▸ Required work: Repeat the listing exactly, line by line, and leave the pictures behind.

▸ Collected material:
★ ★ ★ ★ ★

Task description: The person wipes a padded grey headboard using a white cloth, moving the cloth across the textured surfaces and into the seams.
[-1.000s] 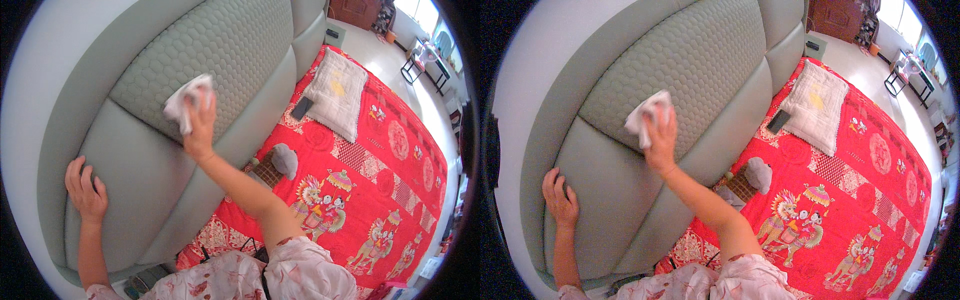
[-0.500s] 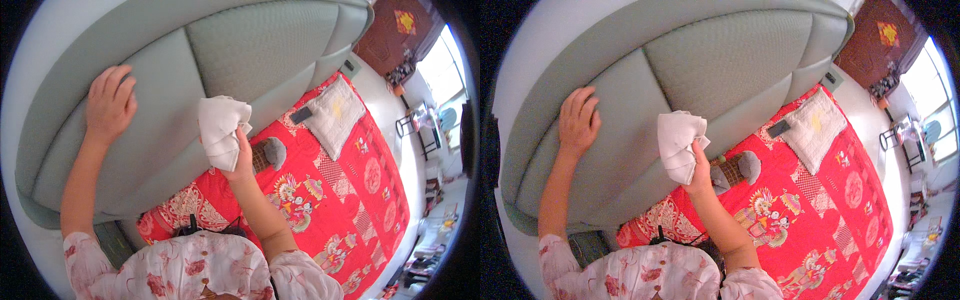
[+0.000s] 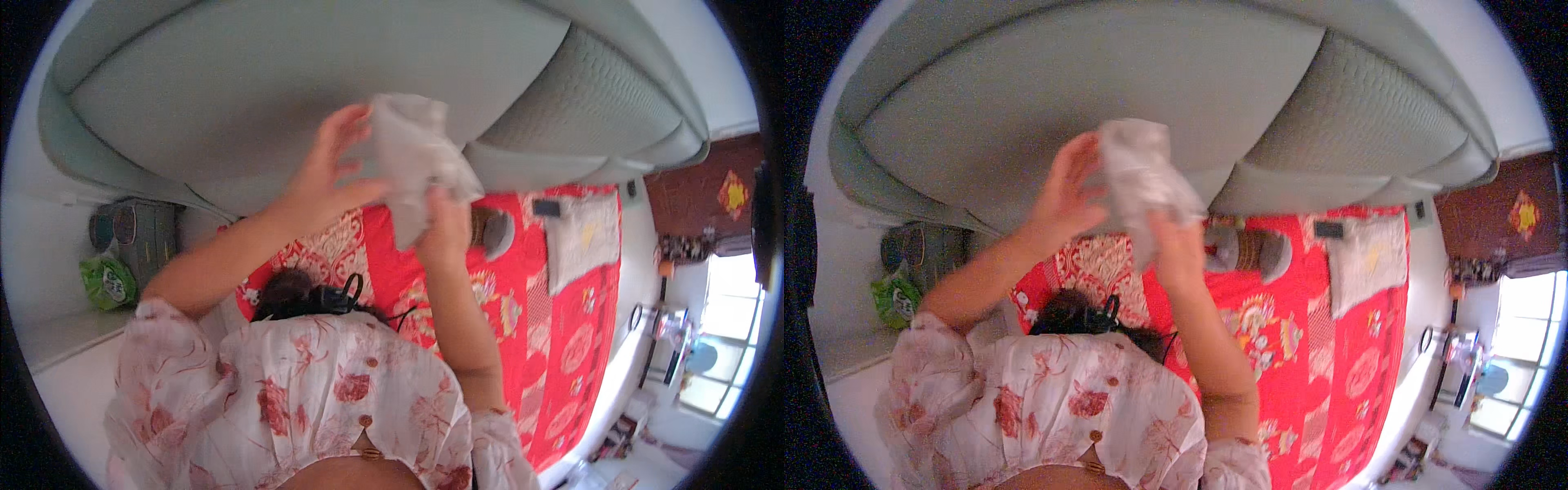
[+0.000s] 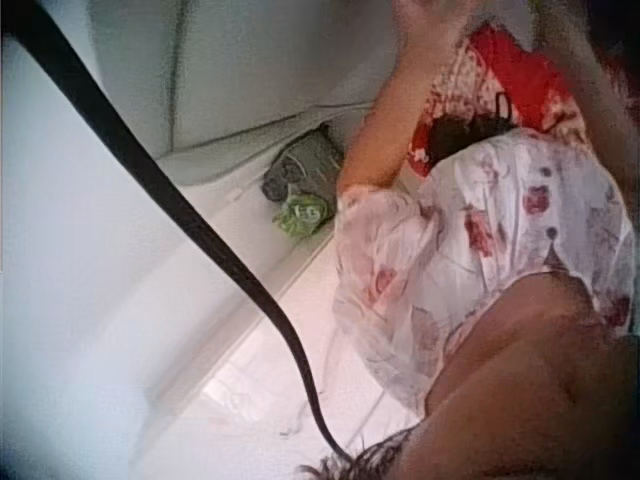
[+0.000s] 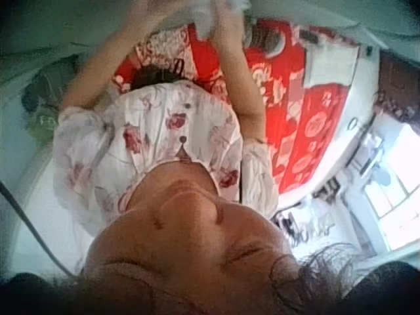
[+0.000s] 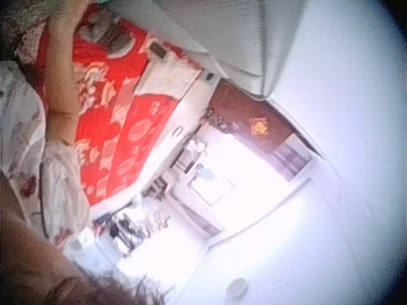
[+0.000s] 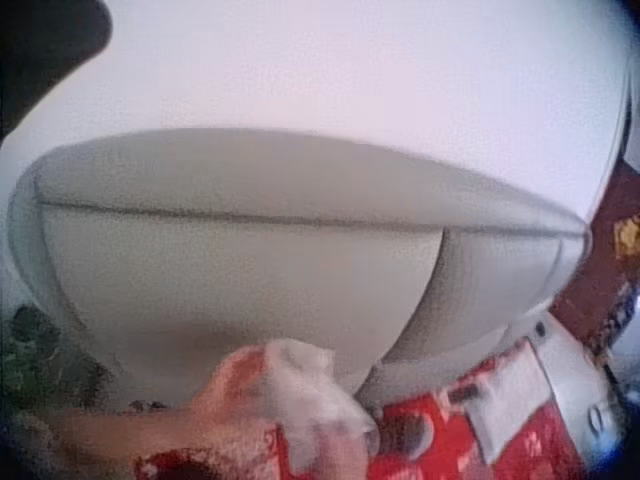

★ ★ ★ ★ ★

▸ Result:
Task description: The person wipes a padded grey headboard using a white cloth, moving the cloth across the textured surfaces and into the seams.
[-1.000s] 
[-0.500s] 
[+0.000s] 
[+0.000s] 
[+0.000s] 
[+0.000s] 
[+0.000s] 

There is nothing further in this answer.